= Solderability =

Metalworking measure

The solderability of a substrate is a measure of the ease with which a soldered joint can be made to that material. Good solderability requires wetting (low contact angle) of the substrate by the solder.

==Of metals==

Solderability varies depending on the type of solder alloy under discussion. The discussion that follows applies only to unspecified electronic solders (which may include solders that contain lead, now banned for use in nearly all electronic equipment made or sold in the EU). Solderability when using lead-free alloys can differ significantly from solderability when using lead based alloys.

Noble metals may be easy to solder but they have brittle joints. The metals in the good category require a large amount of heat therefore oxidation is an issue. To overcome this a flux is required. For carbon steel, low alloy steel, zinc, and nickel the presence of sulfur creates a brittle joint; lower temperatures are used to minimize this problem. The oxides on the surface of aluminium cause wetting issues and special solders must be used to prevent galvanic corrosion issues. Stainless steel and high alloy steel have a low solderability because the chromium alloying element creates oxides that require aggressive fluxes. The only way that the final category of metals can be soldered is by pre-plating them in a metal that is solderable.

In lead‑free assembly, studies of selective soldering have shown that prolonged contact times and elevated solder temperatures can accelerate copper dissolution from pads and nozzles, gradually reducing the available solderable surface and impairing wetting and joint reliability.

Solderability of various metals
| Solderability | Metal | Remarks |
|---|---|---|
| Excellent | Tin Cadmium Gold Silver Palladium Rhodium | Noble metals dissolve easily in solders, resulting in brittle joints. |
| Good | Copper Bronze Brass Lead Nickel silver Beryllium copper | High thermal conductivity of these metals requires high heat input during soldering.

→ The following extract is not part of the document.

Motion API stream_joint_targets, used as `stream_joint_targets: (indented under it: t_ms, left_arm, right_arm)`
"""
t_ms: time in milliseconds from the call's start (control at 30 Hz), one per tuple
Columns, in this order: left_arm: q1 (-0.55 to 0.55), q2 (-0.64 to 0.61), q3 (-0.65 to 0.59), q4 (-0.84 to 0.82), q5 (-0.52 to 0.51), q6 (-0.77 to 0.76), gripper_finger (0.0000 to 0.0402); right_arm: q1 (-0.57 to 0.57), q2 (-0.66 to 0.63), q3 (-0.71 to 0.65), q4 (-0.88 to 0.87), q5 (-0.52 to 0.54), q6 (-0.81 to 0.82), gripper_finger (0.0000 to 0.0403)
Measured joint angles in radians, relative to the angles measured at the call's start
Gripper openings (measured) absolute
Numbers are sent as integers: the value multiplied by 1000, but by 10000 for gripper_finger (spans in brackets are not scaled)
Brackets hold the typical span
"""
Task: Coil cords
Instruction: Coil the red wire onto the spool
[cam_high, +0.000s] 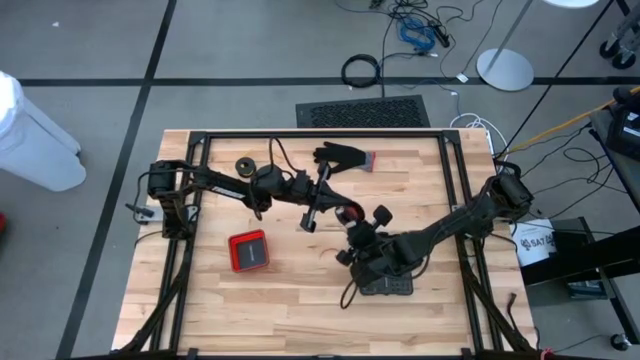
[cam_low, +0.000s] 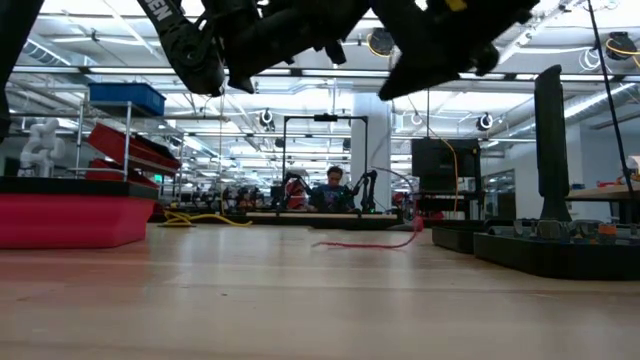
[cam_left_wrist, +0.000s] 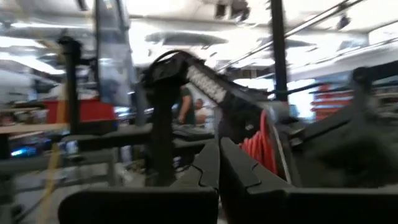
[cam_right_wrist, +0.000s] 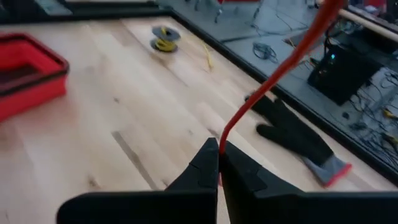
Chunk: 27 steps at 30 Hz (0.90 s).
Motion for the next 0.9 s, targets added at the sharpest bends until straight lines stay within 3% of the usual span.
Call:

Oxidizes quickly so proper flux must be used. |
| Fair | Carbon steel Low alloy steel Zinc Nickel | Solder joints become brittle in sulfur-rich environments. Avoid higher temperatures in the presence of lubricants (which contain sulfur). |
| Poor | Aluminium Aluminium bronze | Tough oxides on the surface prevent wetting (formation of the inter-metallic layers). Solders have to be specially selected to avoid galvanic corrosion problems. Tin-zinc solders have proven to be reliable in joining aluminum to aluminum and aluminum to copper. They most often require flux and brushing with a stainless steel brush to break oxide coating to achieve proper bond. |
| Difficult | High alloy steel Stainless steels | Too much chromium oxide. The surface needs to be cleaned with an aggressive flux. |
| Very Difficult | Cast iron Chromium Titanium Tantalum Magnesium | May require pre-plating, or pre-tinning, with a solderable metal or will require the use of a specialized solder. |

==Testing solderability==
Both quantitative and qualitative tests for solderability exist.
The two most common testing methods are the 'dip and look' method and wetting balance analysis. In both of these tests, the soldered pieces undergo an accelerated aging process before being tested for solderability, to take into consideration the time a component was in storage prior to mounting to final assembly. The dip and look method is a qualitative test. One form of it is specified as Mil-Std-883 Method 2003. On the other hand, the wetting balance analysis is a quantitative test that measures the wetting forces between molten solder and the test surface as a function of time.